Protein structure and antigen attractiveness

Great efforts are made to understand what makes particular areas of a pathogen protein attractive to the immune system. A better understanding of the biophysical and structural features that underpin antibody-recognition of antigens may allow us to infer the relative importance of the different areas (epitopes) recognised by antibodies and to predict which mutations are most likely to result in new pathogen strains able to evade pre-existing immunity.

In much of my previous research I’ve worked with data on the antigenic similarity of viruses and genetic sequence data, in order to identify the amino acid substitutions contributing to antigenic evolution. I’ve then subsequently mapped the locations of identified substitutions back to the 3D structure in order to visualise the locations of important antigenic regions on the protein surface.

An alternative approach is to predict the areas of a protein most likely to be attractive to the immune system by evaluating properties of biophysical structure. The haemagglutinin (HA) of the H3N2 strain A/Aichi/2/68 is shown below coloured by predicted epitope score estimated using BEpro, a program that computes the likely antigenicity of each residue  according to 1) an antibody attractiveness score assigned to each amino acid, 2) the orientation of the residue’s side chain, and 3) the extent to which the residue is exposed on the protein surface.

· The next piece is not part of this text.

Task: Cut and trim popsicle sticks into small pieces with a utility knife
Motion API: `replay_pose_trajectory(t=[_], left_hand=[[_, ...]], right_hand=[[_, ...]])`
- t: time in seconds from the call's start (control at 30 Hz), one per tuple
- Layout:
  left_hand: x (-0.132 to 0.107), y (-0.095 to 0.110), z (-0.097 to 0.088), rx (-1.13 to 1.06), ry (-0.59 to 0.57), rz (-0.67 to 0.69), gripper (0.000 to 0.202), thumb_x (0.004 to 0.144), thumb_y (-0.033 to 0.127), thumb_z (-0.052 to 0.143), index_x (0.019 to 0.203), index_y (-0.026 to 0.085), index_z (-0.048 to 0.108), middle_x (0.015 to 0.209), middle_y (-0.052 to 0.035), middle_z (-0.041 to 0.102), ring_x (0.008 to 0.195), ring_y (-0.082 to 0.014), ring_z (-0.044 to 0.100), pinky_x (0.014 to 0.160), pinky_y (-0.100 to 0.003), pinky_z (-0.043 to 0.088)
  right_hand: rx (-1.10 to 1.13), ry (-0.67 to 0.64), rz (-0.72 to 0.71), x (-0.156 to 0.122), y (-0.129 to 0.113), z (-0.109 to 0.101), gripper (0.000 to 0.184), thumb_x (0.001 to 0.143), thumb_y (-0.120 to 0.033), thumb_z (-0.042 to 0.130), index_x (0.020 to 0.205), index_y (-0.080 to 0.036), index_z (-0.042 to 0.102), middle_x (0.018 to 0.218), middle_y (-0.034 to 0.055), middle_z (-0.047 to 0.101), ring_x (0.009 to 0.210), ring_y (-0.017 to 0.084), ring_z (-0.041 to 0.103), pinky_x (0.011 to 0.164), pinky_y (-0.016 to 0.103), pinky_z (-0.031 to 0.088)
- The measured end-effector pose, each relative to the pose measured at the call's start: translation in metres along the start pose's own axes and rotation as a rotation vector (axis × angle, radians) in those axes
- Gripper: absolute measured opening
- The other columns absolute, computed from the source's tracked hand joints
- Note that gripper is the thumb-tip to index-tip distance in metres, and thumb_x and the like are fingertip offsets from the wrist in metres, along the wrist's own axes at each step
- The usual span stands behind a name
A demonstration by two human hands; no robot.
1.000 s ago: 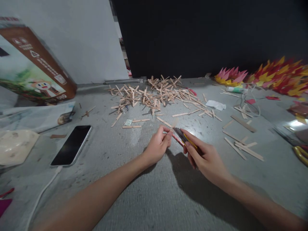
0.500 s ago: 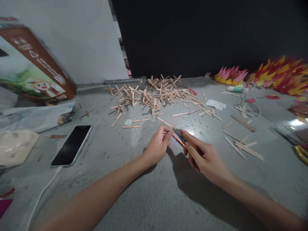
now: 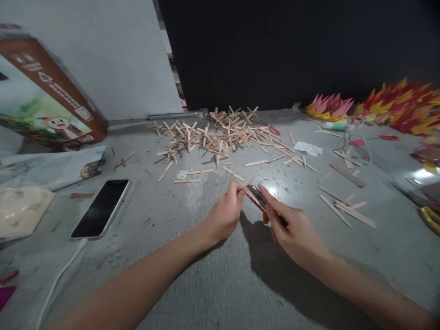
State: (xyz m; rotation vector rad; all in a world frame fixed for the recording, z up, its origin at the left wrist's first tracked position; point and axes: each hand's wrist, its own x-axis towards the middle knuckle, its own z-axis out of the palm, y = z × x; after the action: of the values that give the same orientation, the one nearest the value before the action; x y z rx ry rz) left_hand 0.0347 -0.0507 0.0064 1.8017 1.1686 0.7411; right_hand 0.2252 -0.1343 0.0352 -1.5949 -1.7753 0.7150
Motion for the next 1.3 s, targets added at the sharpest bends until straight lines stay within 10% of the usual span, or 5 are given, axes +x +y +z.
replay_pose_trajectory(t=[0.27,0.8,1.13,1.3], left_hand=[[0.000,-0.008,0.006,0.093,0.027,0.016,0.028,0.111,0.045,0.036,0.111,0.023,0.052,0.081,-0.0030,0.065,0.074,-0.0230,0.063,0.070,-0.033,0.041],[-0.002,-0.004,0.007,0.082,0.072,-0.063,0.030,0.111,0.046,0.032,0.112,0.022,0.051,0.077,-0.0008,0.062,0.068,-0.0212,0.060,0.064,-0.031,0.036],[-0.001,0.000,0.004,-0.123,0.073,-0.055,0.025,0.110,0.047,0.039,0.110,0.023,0.045,0.069,0.0039,0.052,0.060,-0.0169,0.051,0.059,-0.028,0.033],[0.007,-0.004,0.005,-0.349,0.088,-0.036,0.028,0.110,0.051,0.039,0.105,0.023,0.041,0.065,0.0086,0.043,0.055,-0.0120,0.039,0.058,-0.024,0.033]], right_hand=[[-0.154,0.034,-0.072,0.000,-0.002,0.007,0.059,0.103,-0.022,0.042,0.162,-0.016,0.047,0.075,0.0025,0.069,0.055,0.014,0.055,0.057,0.023,0.043],[0.627,-0.137,0.391,0.001,-0.020,0.009,0.071,0.104,-0.055,0.052,0.167,-0.026,0.038,0.072,-0.0049,0.052,0.040,0.009,0.046,0.032,0.020,0.040],[1.145,-0.241,0.487,0.002,-0.029,0.004,0.076,0.098,-0.048,0.068,0.167,-0.031,0.038,0.076,-0.0025,0.062,0.038,0.006,0.042,0.032,0.018,0.039],[1.002,-0.160,0.370,0.005,-0.019,0.000,0.073,0.100,-0.053,0.065,0.165,-0.029,0.043,0.075,-0.0026,0.061,0.040,0.007,0.046,0.035,0.020,0.042]])
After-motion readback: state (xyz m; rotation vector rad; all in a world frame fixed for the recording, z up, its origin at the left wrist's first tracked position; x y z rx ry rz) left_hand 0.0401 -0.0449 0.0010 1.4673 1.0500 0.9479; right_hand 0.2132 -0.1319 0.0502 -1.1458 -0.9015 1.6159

h3n2_beproThe surface membrane of flu virus is studded with HA glycoproteins, which recognise host cell receptors initiating attachment and cell entry. The HA is also the principal target for antibodies raised in response to infection or vaccination. Understanding how mutations affect antibody recognition of HA is vital as these mutations allow the virus to escape existing immunity and necessitate regular reformulation of the flu vaccine.

The results of the BEpro analysis are intuitively satisfying with exposed ridges we might expect to appear attractive to antibodies possessing higher scores. The program is not aware of wider virus structure or HA function. Consequently residues at the bottom of the stalk domain are predicted to be antigenic despite being embedded in the lipid membrane and unavailable for antibody binding. We also know that while antibodies may recognise epitopes on the stalk domain, epitopes on the head domain close to the receptor-binding site are particularly important as these can block recognition of host cell receptors.

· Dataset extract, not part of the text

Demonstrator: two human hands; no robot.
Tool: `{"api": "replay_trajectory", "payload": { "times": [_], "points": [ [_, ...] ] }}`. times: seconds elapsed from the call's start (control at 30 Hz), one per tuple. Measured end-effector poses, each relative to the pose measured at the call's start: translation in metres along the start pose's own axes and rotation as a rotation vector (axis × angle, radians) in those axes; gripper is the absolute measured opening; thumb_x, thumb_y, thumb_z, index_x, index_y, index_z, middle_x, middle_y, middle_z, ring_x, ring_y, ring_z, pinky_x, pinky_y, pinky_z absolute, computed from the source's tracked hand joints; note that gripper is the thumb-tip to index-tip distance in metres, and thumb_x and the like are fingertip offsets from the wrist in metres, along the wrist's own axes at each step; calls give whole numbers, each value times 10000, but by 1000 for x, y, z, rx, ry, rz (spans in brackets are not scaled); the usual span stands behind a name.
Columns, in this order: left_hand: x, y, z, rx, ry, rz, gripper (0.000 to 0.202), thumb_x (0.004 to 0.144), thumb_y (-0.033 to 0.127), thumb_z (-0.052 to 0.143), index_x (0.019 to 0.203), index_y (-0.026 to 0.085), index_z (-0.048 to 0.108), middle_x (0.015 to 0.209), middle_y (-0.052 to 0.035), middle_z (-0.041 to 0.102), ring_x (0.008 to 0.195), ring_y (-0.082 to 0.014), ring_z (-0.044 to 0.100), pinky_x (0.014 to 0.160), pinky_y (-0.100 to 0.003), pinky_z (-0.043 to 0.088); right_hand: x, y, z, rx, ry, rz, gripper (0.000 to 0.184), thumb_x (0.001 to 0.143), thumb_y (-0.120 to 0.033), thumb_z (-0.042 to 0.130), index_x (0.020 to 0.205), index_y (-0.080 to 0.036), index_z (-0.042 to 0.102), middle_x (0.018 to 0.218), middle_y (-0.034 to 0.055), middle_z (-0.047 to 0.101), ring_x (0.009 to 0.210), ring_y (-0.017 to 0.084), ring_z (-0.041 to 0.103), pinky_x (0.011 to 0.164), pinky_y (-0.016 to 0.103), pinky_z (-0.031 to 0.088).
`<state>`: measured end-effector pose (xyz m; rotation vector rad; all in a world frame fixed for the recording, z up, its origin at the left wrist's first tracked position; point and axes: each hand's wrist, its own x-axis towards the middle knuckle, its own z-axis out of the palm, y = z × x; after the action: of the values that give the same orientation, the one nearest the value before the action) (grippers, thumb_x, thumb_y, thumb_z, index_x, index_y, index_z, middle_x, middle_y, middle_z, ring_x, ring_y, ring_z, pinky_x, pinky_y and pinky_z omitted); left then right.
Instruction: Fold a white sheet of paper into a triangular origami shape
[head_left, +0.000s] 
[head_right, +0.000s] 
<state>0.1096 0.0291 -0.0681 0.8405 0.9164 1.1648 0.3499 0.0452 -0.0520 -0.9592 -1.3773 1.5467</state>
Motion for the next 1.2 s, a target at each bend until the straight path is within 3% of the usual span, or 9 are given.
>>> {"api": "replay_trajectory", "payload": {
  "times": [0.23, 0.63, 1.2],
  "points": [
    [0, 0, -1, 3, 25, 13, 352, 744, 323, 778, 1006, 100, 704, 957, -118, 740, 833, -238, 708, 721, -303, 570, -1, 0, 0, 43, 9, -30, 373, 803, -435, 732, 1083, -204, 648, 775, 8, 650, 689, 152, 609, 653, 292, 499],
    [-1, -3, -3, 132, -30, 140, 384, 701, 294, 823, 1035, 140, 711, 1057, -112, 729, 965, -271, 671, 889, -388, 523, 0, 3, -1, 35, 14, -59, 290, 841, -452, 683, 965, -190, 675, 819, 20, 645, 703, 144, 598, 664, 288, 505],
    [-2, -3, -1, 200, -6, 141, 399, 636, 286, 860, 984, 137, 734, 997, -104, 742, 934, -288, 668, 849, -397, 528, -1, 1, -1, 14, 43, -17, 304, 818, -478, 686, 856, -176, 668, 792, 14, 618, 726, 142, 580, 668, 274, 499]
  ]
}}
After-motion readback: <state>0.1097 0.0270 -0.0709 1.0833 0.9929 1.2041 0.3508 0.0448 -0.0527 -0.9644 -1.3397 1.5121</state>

The level of correspondence between the structure-based epitope prediction and recognised antigenic sites derived from monoclonal escape mutant studies, genetic analysis, and targeted mutagenesis is shown below.Slide2

As expected, residues belonging antigenic sites tend to have reasonably high, however it residues belonging to antigenic site E have noticeably lower predicted antigenicity than those belonging to sites A-D. This is perhaps consistent with a reduced role for site E in antigenic evolution; for example, Łuksza and Lässig observed that substitutions in site E are not informative predictors of A(H3N2) evolution, in contrast to sites A-D.

To get an idea of the relationship between predicted attractiveness and selection acting upon the HA gene, I had a quick look at the correlation between the predicted epitope score and the normalised dN/dS ratio calculated across internal branches of the phylogeny, estimated using HyPhy.


Generally, residues considered more likely to belong to epitopes, based on structure, are more likely to have experienced positive selection (normalised dN/dS > 0). A linear model fitted to the relationship only explains around 3% of the variation, however there is a notable lack of inferred positive selection at residues with lower predicted epitope scores. It is worth noting that while selection has been estimated across the evolution of A(H3N2), the predicted epitope scores are based on a single HA structure, however the attractiveness of an amino acid site may change as substitutions occur.